Boyle conveys the sense of place as well as the interpersonal relationships in expert fashion. He brings these people to life with less subtlety but more realism than a less talented writer might have. At the same time, his plot gives these characters room to make their mistakes and triumphs. I'd recommend this book for a sociology class, just to provoke thought and commentary. A very good read.
A true story badly told November 30, 2007 3 out of 6 found this review helpful
Most of the story line for this book was actually the story of the Morning Star Commune, the charters, plot everything. I though there was something fishy so I did a search and found the Diggers web site and therein was the bio of the two communes that T.C used for his book. I don't know about the end of the book, very lame ending and could have been ripped from an actual even also. This was a lazy writing effort. Go to the Diggers web site and get the real story.
Another Look at Communal Life October 19, 2007 1 out of 1 found this review helpful
In this novel, TC Boyle tells the story of one commune in California, where those who want to live a different life can "drop out and tune in." Although this is an idea whose time seems to have come and gone, Boyle's examination reminds us not just of an idea that has passed, but an era (1960s and early 1970s) when the whole world looked different. However, this is no glorification of the counterculture: Boyle shows communal life as it was, warts and all.
This story really gets interesting when the commune is forced to move to Alaska when neighbors shut down the California camp. Then things get tough, and personalities really come to the fore, and things become a lot less, well, communal. The harsh beauty of nature is truly felt by the commune members in Alaska, and their inability to cope with the extremes of nature is contrasted with the hardened Alaskans who truly understand how to survive in the wild beauty of the last frontier.
As so many learned in the 1960s, it is much easier to have a dream (such as communal living) than to implement it for the betterment of all. Through his novel, Boyle points up only too well that the greatest asset of the counterculture of the 1960-70s (individual freedom) was also its weakest link. This is a wonderful novel, and readers will have difficulty tearing themselves away from Boyle's wonderful writing.

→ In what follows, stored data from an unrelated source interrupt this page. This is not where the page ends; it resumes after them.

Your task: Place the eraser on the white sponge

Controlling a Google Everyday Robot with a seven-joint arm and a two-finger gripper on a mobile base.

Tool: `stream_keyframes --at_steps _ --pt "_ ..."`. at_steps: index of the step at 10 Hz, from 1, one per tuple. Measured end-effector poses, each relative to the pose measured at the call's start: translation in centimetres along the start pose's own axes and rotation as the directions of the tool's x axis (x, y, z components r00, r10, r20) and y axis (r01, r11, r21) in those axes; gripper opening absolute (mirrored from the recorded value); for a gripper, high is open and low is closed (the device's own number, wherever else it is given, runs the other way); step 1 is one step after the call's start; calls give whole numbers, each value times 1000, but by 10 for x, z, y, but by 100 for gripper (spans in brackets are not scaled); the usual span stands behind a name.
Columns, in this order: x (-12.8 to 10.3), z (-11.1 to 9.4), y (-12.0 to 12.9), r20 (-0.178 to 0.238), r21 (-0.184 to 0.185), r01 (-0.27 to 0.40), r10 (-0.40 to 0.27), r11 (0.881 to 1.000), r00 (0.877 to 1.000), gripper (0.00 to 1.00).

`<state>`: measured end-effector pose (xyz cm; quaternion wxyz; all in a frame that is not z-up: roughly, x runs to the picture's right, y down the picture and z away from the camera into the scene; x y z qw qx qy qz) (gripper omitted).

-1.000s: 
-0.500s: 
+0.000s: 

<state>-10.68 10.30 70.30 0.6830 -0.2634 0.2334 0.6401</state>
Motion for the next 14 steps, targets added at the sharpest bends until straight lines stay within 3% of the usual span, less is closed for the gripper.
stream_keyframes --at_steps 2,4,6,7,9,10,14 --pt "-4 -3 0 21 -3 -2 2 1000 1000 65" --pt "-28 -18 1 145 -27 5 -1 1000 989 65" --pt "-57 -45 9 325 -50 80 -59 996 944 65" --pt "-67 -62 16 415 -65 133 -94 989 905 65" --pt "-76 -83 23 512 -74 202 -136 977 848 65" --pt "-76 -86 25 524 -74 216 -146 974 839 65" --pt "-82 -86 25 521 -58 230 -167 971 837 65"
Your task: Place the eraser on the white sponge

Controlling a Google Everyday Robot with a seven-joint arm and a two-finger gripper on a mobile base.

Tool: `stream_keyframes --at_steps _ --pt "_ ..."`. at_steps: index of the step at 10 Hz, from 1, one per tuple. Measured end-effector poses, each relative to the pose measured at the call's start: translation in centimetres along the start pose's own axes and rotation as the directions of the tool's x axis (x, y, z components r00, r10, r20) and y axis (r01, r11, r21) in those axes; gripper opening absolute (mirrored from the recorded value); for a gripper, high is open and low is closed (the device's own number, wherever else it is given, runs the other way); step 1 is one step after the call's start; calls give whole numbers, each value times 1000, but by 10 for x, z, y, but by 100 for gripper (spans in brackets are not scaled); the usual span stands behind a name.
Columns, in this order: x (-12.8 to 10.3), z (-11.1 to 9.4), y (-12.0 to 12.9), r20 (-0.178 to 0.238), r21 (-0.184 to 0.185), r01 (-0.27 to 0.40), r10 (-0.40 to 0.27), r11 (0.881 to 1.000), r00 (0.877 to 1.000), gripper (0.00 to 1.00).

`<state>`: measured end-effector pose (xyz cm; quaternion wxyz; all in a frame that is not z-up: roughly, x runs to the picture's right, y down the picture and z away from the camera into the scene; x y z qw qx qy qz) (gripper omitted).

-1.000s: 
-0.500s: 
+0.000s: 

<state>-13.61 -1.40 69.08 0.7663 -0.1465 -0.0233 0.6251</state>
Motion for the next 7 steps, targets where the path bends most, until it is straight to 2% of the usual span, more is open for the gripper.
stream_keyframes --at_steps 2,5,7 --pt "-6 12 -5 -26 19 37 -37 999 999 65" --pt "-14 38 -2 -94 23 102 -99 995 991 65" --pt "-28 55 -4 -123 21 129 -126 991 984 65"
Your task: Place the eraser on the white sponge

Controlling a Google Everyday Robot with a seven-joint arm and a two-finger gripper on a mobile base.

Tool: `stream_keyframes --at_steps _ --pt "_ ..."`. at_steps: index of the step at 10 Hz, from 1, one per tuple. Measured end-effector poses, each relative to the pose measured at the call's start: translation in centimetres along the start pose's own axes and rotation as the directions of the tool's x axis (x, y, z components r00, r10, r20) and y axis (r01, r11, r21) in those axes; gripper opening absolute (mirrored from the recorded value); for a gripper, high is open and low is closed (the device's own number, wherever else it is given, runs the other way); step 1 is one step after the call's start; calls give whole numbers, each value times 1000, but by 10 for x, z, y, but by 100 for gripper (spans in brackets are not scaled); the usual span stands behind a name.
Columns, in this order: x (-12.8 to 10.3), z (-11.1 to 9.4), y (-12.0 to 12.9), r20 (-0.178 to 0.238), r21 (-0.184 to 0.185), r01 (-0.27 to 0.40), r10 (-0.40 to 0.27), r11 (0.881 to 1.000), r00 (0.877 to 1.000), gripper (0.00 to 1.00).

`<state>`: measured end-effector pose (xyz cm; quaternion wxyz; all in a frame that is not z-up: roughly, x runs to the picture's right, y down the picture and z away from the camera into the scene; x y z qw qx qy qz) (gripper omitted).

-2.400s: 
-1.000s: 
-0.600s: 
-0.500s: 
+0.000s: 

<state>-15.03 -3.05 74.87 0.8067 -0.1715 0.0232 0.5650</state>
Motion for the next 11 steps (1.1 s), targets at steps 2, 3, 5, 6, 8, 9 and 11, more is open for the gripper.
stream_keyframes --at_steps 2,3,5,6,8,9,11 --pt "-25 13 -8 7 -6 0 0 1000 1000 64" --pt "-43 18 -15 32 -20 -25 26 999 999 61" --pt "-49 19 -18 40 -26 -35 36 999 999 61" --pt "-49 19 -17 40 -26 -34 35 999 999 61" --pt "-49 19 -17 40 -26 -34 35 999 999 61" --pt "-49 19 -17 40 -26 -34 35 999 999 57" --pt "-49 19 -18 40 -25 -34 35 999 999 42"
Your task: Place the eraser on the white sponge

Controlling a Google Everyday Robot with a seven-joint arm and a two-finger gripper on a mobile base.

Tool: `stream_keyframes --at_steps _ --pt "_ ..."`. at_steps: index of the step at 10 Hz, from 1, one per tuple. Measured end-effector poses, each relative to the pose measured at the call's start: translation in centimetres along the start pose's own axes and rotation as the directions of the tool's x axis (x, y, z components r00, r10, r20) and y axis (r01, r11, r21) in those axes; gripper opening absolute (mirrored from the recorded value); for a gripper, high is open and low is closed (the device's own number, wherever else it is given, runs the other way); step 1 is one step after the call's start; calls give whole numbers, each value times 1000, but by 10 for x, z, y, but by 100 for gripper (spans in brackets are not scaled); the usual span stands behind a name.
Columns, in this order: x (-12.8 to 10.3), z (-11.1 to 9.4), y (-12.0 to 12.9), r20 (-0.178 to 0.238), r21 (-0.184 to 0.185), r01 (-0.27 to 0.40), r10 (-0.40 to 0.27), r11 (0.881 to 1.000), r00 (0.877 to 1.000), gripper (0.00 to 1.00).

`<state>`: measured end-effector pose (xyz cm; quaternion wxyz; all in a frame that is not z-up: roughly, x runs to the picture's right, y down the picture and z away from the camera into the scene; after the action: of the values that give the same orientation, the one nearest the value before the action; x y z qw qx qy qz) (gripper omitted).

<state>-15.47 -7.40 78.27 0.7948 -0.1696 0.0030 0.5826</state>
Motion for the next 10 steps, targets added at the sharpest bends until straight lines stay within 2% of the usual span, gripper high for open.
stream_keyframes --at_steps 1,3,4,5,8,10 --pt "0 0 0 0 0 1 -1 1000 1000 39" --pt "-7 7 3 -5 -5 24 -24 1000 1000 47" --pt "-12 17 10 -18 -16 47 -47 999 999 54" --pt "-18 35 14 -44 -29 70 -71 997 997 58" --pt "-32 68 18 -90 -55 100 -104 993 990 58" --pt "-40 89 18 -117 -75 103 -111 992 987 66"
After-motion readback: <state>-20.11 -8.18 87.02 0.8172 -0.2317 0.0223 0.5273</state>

I didn't find what I was looking for October 13, 2007 3 out of 3 found this review helpful
Since I grew up with hippie parents I am always on the lookout for insight into the sixties-- a moment in history that had a profound impact on my family. With its wealth of characters and imaginative scenarios, this book could have been a rich opportunity to delve deeper. But I didn't discover anything fresh here. Instead I was frustrated by what felt like the exploitation of mean-spirited cliches. True, the writing has an insider vibe-- the cultural details are right. But Boyle seems prejudiced by a cynicism he never really cops to and his tale is too prone to sensationalism to do justice to the theme.
The hippie children in the book, "Che and Sunshine" are one-dimensional throw-aways and their mother is deplorable. Not at all typical of the hippie mothers I knew. And I wondered-- why are there only two children in such a large commune?
I will keep looking for insight about the sixties with the help of writers who are themselves in a process of inquiry. This book left me empty handed.